The next day, after getting to know the cast and starting the so-called pre-production stage, i.e. on April 22, Elvis spent the evening at the Crossbow Inn club. According to some sources, “talented Louisiana blues singer” Lance LeGault also performed that day. And it was then that the two artists were to meet for the first time.


However, LeGault himself remembered the course of the meeting, which marked the beginning of the actor’s long-term cooperation as a choreographer and Elvis’s understudy, in a completely different way. ” (Elvis, author’s note) He came to me when he was doing ‘Wild In The Country’ and he brought Tuesday Weld with him ,” he recalled in one of the interviews.

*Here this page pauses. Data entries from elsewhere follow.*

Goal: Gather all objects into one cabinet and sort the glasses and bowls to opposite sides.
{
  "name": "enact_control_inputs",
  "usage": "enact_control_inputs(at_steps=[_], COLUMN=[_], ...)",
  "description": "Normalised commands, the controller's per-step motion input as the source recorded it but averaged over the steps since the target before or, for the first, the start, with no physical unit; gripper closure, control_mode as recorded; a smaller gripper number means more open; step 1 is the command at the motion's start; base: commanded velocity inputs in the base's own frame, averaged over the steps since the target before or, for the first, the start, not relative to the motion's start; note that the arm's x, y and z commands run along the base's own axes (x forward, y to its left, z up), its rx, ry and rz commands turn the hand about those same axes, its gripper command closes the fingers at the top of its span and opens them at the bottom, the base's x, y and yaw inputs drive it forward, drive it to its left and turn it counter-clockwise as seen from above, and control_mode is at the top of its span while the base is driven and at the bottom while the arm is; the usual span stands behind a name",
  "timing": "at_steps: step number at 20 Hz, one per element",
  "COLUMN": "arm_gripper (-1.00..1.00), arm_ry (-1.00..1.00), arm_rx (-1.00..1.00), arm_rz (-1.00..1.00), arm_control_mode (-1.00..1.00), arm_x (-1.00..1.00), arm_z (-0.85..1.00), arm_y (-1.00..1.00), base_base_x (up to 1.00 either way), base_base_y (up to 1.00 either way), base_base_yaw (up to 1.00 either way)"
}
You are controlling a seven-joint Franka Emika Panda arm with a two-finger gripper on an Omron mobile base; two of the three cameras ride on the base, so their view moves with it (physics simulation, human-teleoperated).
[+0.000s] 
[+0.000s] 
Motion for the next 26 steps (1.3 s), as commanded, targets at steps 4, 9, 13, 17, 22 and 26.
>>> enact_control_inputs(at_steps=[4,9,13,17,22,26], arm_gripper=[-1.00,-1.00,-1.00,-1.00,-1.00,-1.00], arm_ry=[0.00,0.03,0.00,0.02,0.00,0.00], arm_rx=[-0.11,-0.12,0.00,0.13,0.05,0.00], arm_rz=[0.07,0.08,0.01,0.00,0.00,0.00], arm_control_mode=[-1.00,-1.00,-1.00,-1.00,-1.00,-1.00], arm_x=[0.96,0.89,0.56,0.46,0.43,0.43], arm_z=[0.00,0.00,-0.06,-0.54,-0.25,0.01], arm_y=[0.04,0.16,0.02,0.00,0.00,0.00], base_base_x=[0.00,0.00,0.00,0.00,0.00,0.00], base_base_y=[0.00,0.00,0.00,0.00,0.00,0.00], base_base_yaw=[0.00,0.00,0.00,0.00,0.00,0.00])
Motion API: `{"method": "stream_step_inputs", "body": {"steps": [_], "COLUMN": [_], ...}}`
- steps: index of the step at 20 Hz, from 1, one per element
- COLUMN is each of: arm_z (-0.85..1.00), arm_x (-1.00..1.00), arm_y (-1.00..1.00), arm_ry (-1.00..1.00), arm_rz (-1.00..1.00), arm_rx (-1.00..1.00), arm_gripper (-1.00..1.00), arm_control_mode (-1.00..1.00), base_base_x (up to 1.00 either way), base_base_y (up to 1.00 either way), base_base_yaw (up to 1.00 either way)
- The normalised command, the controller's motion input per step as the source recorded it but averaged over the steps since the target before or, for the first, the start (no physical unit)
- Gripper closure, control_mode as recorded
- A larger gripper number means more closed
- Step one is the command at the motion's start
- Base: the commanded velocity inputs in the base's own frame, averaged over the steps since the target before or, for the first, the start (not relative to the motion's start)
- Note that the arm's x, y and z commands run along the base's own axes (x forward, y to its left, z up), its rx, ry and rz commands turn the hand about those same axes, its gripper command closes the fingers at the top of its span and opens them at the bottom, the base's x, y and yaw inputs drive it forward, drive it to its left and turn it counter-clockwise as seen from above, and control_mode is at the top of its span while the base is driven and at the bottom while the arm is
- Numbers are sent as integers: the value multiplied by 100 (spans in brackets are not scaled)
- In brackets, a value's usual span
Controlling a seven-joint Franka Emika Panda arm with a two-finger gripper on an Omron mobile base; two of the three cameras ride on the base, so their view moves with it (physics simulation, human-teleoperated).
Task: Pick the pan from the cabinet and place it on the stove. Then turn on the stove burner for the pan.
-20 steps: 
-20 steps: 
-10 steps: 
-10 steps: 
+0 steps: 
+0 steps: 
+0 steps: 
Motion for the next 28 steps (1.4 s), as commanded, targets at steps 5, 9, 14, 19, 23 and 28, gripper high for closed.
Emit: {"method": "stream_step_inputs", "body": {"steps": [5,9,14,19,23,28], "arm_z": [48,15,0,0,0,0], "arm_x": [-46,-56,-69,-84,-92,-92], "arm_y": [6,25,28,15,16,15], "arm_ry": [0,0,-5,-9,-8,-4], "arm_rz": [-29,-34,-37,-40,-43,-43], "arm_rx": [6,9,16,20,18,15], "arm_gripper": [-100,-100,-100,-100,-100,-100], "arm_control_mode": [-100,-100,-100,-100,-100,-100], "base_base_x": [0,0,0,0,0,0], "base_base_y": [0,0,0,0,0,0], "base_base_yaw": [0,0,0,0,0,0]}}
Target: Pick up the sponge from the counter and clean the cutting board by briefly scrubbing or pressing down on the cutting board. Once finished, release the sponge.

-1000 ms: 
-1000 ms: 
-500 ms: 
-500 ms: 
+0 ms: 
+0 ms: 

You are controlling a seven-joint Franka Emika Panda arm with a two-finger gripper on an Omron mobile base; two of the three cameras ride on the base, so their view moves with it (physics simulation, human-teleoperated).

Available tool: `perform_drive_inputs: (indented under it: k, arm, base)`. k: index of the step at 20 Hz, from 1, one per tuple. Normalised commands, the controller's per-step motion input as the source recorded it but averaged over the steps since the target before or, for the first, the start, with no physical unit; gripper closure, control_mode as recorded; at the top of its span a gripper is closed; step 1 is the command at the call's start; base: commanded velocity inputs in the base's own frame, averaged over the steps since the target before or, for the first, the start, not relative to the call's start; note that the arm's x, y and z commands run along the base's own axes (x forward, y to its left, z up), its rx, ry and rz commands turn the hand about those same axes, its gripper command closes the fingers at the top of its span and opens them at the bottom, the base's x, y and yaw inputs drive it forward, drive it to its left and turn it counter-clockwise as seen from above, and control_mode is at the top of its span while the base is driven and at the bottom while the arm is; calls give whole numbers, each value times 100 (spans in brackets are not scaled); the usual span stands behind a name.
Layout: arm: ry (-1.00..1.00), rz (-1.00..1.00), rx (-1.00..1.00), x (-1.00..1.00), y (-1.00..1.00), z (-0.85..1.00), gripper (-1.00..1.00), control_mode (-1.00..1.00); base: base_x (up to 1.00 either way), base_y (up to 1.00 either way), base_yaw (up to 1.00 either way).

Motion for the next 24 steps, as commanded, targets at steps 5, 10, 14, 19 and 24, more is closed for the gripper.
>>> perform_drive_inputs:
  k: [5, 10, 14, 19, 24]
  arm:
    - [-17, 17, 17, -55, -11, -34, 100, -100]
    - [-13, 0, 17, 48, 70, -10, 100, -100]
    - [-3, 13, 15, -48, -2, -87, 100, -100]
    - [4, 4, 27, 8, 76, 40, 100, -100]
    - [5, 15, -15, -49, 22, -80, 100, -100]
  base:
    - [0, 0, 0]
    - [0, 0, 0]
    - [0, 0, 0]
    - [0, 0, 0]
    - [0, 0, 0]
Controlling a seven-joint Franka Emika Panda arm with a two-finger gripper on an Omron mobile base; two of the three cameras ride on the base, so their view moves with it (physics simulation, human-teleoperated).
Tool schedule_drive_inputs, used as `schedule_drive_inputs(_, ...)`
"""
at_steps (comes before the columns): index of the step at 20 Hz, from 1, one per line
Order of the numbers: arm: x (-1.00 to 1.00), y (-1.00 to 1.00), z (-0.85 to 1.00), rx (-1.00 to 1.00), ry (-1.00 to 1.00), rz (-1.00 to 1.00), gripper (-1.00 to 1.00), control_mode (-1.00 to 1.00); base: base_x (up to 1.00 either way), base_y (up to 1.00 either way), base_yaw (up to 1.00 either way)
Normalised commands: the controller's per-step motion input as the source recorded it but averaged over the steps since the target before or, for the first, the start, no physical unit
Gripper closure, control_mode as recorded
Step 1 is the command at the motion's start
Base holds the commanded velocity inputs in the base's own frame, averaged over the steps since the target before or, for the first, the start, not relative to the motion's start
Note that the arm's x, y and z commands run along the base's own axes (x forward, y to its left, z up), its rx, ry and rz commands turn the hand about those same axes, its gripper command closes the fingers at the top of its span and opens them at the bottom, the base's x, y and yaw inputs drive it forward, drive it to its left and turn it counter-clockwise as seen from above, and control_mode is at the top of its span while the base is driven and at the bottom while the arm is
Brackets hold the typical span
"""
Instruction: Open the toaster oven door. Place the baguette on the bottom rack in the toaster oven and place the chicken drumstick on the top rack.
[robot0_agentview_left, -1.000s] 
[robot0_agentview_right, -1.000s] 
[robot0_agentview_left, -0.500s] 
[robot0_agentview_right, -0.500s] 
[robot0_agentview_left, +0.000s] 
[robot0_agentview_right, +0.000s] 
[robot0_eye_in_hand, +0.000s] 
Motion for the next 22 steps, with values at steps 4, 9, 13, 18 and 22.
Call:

Three days later, on April 25, in the morning, two days of sound checks and costume fittings began in the sound hall belonging to Paramount Pictures. Their course was closely followed by Ray Campi (actually Raymond Charles Campi), an American rock’n’roll singer, known in the community as The Rockabilly Rebel. ” When I walked into the sound stage around ten in the morning, I saw a lot of people doing a lot of different things ,” he said of his visit to the set. “ Musicians like Scotty Moore set up their instruments and amps. The others gathered around DJFontana, who was just spreading his legs under his drum kit. Charlie O’Curran pulled out a stack of sheets of paper with lyrics and placed them on the piano. He was hired by a film company to rehearse songs that would soon be recorded for RCA in Hollywood. Learning them was the first thing that had to be done because the words had to be on tape when filming started – so Elvis could sing along to them on playback .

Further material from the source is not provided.